• Work order
Set down the data again in full, keeping every line exactly as it is.

------ Supplied data

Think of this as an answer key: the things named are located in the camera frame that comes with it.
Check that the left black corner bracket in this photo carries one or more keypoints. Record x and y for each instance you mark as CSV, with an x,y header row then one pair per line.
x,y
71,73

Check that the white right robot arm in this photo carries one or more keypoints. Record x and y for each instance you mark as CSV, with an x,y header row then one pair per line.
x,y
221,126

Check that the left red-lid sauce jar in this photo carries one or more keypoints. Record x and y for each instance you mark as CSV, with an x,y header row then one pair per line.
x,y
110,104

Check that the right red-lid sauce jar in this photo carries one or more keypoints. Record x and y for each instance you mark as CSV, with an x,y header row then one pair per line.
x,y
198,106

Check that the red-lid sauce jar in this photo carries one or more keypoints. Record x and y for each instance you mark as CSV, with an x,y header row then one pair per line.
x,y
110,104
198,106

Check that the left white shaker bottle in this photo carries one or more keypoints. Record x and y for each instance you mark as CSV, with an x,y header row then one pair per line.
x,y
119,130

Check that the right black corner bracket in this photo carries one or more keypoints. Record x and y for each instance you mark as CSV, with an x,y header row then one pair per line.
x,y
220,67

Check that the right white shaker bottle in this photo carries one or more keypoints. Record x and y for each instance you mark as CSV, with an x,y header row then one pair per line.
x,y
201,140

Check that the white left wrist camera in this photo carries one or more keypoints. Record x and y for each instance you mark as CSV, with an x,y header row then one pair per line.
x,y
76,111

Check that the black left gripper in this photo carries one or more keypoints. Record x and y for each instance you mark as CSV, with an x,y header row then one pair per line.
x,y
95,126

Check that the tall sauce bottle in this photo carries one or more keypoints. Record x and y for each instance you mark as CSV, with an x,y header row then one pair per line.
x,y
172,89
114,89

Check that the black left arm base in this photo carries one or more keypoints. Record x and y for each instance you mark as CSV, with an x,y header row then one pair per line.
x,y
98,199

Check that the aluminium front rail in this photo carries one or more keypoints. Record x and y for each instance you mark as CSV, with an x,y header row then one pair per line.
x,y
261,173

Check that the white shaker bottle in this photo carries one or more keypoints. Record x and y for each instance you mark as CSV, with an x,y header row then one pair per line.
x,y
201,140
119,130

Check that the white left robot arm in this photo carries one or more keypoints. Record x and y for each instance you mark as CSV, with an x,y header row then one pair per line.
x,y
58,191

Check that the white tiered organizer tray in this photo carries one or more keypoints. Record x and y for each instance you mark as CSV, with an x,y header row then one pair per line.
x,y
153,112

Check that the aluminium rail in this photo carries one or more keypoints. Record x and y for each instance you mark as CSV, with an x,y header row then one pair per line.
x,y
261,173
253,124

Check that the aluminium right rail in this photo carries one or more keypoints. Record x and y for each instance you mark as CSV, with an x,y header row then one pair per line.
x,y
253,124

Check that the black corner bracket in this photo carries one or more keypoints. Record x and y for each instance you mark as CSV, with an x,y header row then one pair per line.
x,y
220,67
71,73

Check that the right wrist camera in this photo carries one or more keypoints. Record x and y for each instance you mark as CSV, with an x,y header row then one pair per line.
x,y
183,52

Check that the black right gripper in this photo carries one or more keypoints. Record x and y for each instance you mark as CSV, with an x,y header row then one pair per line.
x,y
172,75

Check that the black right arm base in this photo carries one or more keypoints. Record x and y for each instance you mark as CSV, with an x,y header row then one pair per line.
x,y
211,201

------------

• Result for this task
Think of this as an answer key: the things named are located in the camera frame that comes with it.
Check that the left black corner bracket in this photo carries one or more keypoints. Record x and y for each instance you mark as CSV, with an x,y header row then one pair per line.
x,y
71,73

Check that the white right robot arm in this photo carries one or more keypoints. Record x and y for each instance you mark as CSV, with an x,y header row then one pair per line.
x,y
221,126

Check that the left red-lid sauce jar in this photo carries one or more keypoints. Record x and y for each instance you mark as CSV, with an x,y header row then one pair per line.
x,y
110,104

Check that the right red-lid sauce jar in this photo carries one or more keypoints. Record x and y for each instance you mark as CSV, with an x,y header row then one pair per line.
x,y
198,106

Check that the red-lid sauce jar in this photo carries one or more keypoints. Record x and y for each instance you mark as CSV, with an x,y header row then one pair per line.
x,y
110,104
198,106

Check that the left white shaker bottle in this photo carries one or more keypoints. Record x and y for each instance you mark as CSV, with an x,y header row then one pair per line.
x,y
119,130

Check that the right black corner bracket in this photo carries one or more keypoints. Record x and y for each instance you mark as CSV, with an x,y header row then one pair per line.
x,y
220,67

Check that the right white shaker bottle in this photo carries one or more keypoints. Record x and y for each instance you mark as CSV, with an x,y header row then one pair per line.
x,y
201,140

Check that the white left wrist camera in this photo carries one or more keypoints. Record x and y for each instance you mark as CSV, with an x,y header row then one pair per line.
x,y
76,111

Check that the black left gripper in this photo carries one or more keypoints. Record x and y for each instance you mark as CSV, with an x,y header row then one pair per line.
x,y
95,126

Check that the tall sauce bottle in this photo carries one or more keypoints. Record x and y for each instance you mark as CSV, with an x,y header row then one pair per line.
x,y
172,89
114,89

Check that the black left arm base in this photo carries one or more keypoints. Record x and y for each instance you mark as CSV, with an x,y header row then one pair per line.
x,y
98,199

Check that the aluminium front rail in this photo carries one or more keypoints. Record x and y for each instance you mark as CSV, with an x,y header row then one pair per line.
x,y
261,173

Check that the white shaker bottle in this photo carries one or more keypoints. Record x and y for each instance you mark as CSV, with an x,y header row then one pair per line.
x,y
201,140
119,130

Check that the white left robot arm in this photo carries one or more keypoints. Record x and y for each instance you mark as CSV, with an x,y header row then one pair per line.
x,y
58,191

Check that the white tiered organizer tray in this photo carries one or more keypoints. Record x and y for each instance you mark as CSV, with an x,y header row then one pair per line.
x,y
153,112

Check that the aluminium rail in this photo carries one or more keypoints. Record x and y for each instance you mark as CSV, with an x,y header row then one pair per line.
x,y
261,173
253,124

Check that the aluminium right rail in this photo carries one or more keypoints. Record x and y for each instance you mark as CSV, with an x,y header row then one pair per line.
x,y
253,124

Check that the black corner bracket in this photo carries one or more keypoints. Record x and y for each instance you mark as CSV, with an x,y header row then one pair per line.
x,y
220,67
71,73

Check that the right wrist camera in this photo carries one or more keypoints. Record x and y for each instance you mark as CSV, with an x,y header row then one pair per line.
x,y
183,52

Check that the black right gripper in this photo carries one or more keypoints. Record x and y for each instance you mark as CSV, with an x,y header row then one pair per line.
x,y
172,75

Check that the black right arm base in this photo carries one or more keypoints. Record x and y for each instance you mark as CSV, with an x,y header row then one pair per line.
x,y
211,201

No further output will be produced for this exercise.